(TASK BRIEF) Each line of the listing below must be set down exactly.

____ GIVEN INFORMATION

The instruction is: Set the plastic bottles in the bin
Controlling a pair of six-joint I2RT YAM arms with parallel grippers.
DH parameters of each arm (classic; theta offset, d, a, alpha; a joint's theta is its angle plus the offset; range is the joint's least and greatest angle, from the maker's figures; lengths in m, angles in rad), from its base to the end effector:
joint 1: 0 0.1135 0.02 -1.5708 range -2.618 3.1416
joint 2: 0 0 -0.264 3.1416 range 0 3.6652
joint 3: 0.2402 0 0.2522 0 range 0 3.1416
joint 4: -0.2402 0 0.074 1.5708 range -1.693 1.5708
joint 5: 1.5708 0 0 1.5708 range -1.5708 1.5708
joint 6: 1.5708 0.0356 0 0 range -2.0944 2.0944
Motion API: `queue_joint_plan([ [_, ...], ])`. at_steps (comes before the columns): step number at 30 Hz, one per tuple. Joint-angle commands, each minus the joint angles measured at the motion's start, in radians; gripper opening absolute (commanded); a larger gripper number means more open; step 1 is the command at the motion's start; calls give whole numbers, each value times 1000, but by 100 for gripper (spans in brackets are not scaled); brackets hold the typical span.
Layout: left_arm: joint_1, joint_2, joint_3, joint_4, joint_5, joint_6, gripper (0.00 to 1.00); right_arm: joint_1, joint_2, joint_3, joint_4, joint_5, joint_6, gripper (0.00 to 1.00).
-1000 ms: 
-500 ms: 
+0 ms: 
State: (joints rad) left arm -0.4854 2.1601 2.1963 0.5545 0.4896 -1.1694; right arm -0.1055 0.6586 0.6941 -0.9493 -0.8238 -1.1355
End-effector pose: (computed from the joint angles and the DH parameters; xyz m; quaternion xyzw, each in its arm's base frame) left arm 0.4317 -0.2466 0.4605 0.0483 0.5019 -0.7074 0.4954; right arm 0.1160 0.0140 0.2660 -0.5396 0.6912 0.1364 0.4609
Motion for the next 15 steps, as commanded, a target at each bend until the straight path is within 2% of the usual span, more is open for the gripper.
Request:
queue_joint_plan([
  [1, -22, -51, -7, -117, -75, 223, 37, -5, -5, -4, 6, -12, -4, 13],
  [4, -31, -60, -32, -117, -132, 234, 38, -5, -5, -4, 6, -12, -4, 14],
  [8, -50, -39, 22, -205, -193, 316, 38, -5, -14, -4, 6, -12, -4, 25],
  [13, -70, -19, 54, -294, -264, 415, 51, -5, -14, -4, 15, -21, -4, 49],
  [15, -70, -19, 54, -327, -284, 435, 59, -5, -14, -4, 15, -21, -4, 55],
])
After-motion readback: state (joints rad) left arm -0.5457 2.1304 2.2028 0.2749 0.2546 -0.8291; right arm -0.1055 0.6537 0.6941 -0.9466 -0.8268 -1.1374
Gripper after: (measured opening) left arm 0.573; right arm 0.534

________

(OUTPUT FOR THIS TASK)
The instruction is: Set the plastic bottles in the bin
Controlling a pair of six-joint I2RT YAM arms with parallel grippers.
DH parameters of each arm (classic; theta offset, d, a, alpha; a joint's theta is its angle plus the offset; range is the joint's least and greatest angle, from the maker's figures; lengths in m, angles in rad), from its base to the end effector:
joint 1: 0 0.1135 0.02 -1.5708 range -2.618 3.1416
joint 2: 0 0 -0.264 3.1416 range 0 3.6652
joint 3: 0.2402 0 0.2522 0 range 0 3.1416
joint 4: -0.2402 0 0.074 1.5708 range -1.693 1.5708
joint 5: 1.5708 0 0 1.5708 range -1.5708 1.5708
joint 6: 1.5708 0.0356 0 0 range -2.0944 2.0944
Motion API: `queue_joint_plan([ [_, ...], ])`. at_steps (comes before the columns): step number at 30 Hz, one per tuple. Joint-angle commands, each minus the joint angles measured at the motion's start, in radians; gripper opening absolute (commanded); a larger gripper number means more open; step 1 is the command at the motion's start; calls give whole numbers, each value times 1000, but by 100 for gripper (spans in brackets are not scaled); brackets hold the typical span.
Layout: left_arm: joint_1, joint_2, joint_3, joint_4, joint_5, joint_6, gripper (0.00 to 1.00); right_arm: joint_1, joint_2, joint_3, joint_4, joint_5, joint_6, gripper (0.00 to 1.00).
-1000 ms: 
-500 ms: 
+0 ms: 
State: (joints rad) left arm -0.4854 2.1601 2.1963 0.5545 0.4896 -1.1694; right arm -0.1055 0.6586 0.6941 -0.9493 -0.8238 -1.1355
End-effector pose: (computed from the joint angles and the DH parameters; xyz m; quaternion xyzw, each in its arm's base frame) left arm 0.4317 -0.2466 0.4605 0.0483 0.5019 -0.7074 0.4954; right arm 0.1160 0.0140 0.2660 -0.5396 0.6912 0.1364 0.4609
Motion for the next 15 steps, as commanded, a target at each bend until the straight path is within 2% of the usual span, more is open for the gripper.
Request:
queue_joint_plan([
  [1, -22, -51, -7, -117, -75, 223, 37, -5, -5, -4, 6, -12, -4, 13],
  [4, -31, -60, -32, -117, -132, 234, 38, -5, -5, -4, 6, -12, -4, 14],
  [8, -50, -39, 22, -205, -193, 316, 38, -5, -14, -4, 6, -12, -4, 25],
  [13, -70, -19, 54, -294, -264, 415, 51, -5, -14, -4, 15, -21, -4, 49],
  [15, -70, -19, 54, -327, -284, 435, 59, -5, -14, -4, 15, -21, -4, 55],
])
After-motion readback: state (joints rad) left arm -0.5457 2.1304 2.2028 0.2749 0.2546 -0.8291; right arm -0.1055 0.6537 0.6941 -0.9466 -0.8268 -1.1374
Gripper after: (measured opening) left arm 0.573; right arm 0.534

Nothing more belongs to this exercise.